Valence Band Ordering and Magneto-Optical Properties of Free and Bound Excitons in ZnO

Abstract

The Zeeman splitting of free and bound excitons is analysed theoretically for both Γ7 and Γ9 symmetries of the upper valence band. The Zeeman splitting of the Γ7(Γ9) holes in magnetic field parallel to the hexagonal c axes of the crystal is found to be smaller (larger) than the Zeeman splitting of the electrons. The magnetic-field dependence of the bound exciton optical transition energies measured in the Faraday geometry with right and left circular polarized light can be well described with Γ7 as well as with Γ9 holes.

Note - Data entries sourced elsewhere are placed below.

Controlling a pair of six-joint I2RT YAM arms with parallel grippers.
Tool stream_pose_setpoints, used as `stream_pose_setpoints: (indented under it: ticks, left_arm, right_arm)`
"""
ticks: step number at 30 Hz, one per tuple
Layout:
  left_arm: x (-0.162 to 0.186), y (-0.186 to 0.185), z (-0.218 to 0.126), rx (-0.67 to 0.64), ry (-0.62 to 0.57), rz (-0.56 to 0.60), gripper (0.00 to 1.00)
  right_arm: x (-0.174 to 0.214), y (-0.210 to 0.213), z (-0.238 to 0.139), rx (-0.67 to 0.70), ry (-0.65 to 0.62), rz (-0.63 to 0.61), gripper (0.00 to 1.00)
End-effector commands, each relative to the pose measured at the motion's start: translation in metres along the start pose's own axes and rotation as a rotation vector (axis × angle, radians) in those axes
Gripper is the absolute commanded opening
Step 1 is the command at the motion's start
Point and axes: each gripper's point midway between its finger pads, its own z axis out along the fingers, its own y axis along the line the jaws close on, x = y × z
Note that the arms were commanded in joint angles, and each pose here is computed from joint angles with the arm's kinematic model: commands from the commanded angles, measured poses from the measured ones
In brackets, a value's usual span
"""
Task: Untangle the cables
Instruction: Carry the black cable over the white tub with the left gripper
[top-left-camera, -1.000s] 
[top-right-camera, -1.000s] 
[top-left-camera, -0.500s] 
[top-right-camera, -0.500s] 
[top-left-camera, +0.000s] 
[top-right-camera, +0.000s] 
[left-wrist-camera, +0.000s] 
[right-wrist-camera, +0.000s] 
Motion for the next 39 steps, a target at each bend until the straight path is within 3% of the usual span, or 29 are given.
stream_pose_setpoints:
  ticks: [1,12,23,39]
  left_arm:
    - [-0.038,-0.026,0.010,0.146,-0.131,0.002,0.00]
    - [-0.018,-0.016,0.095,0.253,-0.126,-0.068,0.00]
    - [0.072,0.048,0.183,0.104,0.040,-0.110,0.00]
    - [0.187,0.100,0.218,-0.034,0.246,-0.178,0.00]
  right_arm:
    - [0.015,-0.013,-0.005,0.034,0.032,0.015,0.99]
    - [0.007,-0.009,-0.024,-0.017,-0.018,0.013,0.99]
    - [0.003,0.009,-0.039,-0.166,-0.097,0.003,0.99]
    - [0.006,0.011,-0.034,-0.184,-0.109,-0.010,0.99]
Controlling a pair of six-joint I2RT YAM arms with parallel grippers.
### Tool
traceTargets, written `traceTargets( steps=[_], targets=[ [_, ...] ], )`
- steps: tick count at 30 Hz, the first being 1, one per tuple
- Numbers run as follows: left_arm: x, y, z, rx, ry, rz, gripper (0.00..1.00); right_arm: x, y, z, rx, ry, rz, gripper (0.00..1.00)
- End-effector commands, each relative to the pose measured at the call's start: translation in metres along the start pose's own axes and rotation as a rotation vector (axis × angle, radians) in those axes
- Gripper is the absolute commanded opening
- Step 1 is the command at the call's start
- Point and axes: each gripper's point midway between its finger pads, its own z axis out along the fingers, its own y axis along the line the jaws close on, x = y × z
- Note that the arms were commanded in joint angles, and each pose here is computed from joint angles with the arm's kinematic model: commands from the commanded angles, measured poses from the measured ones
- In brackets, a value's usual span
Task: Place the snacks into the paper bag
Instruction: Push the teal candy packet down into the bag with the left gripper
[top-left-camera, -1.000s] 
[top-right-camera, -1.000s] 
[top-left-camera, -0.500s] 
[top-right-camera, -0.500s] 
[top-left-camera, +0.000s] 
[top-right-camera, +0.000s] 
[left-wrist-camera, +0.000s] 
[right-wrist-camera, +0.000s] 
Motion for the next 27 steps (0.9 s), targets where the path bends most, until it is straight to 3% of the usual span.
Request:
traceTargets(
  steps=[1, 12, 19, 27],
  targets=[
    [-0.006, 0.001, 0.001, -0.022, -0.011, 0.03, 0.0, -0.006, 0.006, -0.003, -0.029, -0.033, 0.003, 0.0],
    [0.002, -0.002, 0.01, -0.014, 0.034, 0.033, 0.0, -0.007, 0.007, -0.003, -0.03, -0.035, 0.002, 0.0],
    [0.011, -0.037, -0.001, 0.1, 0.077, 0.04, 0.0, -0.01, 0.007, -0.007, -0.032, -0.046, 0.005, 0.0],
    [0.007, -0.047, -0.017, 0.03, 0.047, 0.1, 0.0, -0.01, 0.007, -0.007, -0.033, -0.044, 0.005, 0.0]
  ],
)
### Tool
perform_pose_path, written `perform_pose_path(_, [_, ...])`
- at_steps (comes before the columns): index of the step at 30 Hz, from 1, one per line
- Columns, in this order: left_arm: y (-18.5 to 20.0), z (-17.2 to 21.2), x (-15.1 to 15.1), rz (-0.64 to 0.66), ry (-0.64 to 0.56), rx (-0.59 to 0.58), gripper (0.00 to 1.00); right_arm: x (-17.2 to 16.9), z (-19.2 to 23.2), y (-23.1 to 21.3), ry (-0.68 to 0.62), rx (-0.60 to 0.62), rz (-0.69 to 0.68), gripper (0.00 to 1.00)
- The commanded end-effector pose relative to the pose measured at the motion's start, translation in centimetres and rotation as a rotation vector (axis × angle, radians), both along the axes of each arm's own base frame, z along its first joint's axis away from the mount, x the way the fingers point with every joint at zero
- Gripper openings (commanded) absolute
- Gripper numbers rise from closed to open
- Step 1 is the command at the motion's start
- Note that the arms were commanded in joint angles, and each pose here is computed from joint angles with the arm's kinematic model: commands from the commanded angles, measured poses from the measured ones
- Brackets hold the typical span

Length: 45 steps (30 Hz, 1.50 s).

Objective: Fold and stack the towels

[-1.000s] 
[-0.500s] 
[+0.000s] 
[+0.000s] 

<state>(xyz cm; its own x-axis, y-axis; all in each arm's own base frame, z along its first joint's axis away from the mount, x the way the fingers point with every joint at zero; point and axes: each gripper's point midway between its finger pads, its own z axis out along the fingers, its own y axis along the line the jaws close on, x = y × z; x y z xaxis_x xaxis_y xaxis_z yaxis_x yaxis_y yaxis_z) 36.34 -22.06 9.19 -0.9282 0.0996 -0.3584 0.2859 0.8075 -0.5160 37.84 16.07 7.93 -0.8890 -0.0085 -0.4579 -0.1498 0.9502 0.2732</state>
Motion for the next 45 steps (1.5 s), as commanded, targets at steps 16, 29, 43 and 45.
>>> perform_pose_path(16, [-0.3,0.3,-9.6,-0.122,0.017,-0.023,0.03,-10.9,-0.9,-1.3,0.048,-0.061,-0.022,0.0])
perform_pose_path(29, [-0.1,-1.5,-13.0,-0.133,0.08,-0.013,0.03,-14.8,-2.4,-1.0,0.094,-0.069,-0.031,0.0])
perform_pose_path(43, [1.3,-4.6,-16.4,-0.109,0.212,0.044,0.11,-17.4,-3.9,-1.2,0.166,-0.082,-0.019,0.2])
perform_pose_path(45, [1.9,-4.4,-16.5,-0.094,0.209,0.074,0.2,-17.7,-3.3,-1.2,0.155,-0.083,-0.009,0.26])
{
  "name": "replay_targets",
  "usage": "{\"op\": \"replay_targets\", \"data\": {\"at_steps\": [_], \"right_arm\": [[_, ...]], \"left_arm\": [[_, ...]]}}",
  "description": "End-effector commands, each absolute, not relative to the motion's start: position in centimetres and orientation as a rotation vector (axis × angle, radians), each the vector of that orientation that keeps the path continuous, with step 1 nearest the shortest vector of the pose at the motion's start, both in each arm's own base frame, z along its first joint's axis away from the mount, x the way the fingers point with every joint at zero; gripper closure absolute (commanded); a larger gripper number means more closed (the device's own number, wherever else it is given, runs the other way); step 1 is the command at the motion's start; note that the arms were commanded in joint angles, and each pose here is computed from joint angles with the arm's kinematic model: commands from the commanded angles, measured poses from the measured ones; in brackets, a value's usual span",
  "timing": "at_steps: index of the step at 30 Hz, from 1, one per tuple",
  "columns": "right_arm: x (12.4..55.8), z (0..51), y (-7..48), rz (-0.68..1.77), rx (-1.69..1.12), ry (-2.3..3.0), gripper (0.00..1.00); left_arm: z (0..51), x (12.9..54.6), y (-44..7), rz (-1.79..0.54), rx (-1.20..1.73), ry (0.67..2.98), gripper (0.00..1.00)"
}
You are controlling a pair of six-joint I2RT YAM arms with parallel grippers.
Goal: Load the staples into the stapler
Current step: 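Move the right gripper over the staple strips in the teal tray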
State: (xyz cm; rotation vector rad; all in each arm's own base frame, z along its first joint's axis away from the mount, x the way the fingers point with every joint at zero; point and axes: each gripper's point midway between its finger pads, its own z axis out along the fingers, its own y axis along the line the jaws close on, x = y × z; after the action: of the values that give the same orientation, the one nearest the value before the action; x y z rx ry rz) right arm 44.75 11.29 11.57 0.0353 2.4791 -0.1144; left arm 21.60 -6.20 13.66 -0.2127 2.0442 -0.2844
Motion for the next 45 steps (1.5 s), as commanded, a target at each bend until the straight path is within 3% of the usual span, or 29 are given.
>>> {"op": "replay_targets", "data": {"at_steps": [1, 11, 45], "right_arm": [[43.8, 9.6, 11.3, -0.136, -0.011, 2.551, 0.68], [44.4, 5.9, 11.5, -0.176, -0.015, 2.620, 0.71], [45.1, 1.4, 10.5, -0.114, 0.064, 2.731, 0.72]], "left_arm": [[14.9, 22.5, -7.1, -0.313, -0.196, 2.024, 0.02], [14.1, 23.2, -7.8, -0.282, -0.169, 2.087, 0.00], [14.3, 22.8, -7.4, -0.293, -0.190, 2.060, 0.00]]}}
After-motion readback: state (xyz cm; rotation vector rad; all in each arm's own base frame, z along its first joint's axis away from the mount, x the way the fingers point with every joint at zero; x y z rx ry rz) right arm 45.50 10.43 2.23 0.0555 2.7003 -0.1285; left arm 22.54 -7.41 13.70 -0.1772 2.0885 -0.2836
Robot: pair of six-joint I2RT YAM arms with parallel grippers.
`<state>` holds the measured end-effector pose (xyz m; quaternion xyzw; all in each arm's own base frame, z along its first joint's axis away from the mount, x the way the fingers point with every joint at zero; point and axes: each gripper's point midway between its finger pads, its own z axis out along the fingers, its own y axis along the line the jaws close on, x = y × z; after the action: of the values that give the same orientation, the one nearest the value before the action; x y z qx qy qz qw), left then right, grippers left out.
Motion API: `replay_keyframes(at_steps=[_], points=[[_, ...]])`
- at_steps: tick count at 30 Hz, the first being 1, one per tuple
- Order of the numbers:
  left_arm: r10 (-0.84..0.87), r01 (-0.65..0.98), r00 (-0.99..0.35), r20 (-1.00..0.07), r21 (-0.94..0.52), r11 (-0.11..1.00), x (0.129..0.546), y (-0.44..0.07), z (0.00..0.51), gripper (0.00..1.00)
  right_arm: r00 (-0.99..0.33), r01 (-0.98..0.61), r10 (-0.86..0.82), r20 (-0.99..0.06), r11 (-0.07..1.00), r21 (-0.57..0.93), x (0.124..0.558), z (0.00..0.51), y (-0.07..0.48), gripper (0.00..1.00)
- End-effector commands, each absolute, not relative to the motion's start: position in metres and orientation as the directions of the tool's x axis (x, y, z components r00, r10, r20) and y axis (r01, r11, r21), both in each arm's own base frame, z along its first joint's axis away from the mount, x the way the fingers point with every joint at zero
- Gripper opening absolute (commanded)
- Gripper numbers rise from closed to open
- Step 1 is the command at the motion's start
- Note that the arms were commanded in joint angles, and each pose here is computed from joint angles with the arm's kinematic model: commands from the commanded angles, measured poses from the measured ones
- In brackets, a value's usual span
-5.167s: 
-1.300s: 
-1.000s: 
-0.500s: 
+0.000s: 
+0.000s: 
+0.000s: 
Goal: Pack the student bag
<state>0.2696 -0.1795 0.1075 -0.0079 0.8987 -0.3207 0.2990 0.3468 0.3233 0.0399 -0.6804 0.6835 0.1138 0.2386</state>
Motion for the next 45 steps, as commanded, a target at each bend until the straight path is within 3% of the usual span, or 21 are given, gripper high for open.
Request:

However, the fitting of the experimental dependence of the Zeeman splitting on the angle between magnetic field and c axis proves the Γ7s symmetry of the holes involved in all low temperature transitions and thus of the upper valence band in bulk ZnO. The determined parameters are in excellent agreement with known experimental data on the fine structure of the free exciton ground state in ZnO. The hole g-factors determined for excitons bound to an ionized and neutral impurity centers are close to each other and to the g-factor calculated for the Γ7 hole in the free exciton ground state. This points to a donor character of the neutral impurity centers. This conclusion is confirmed by temperature dependent magneto-transmission and magneto-luminescence measurements.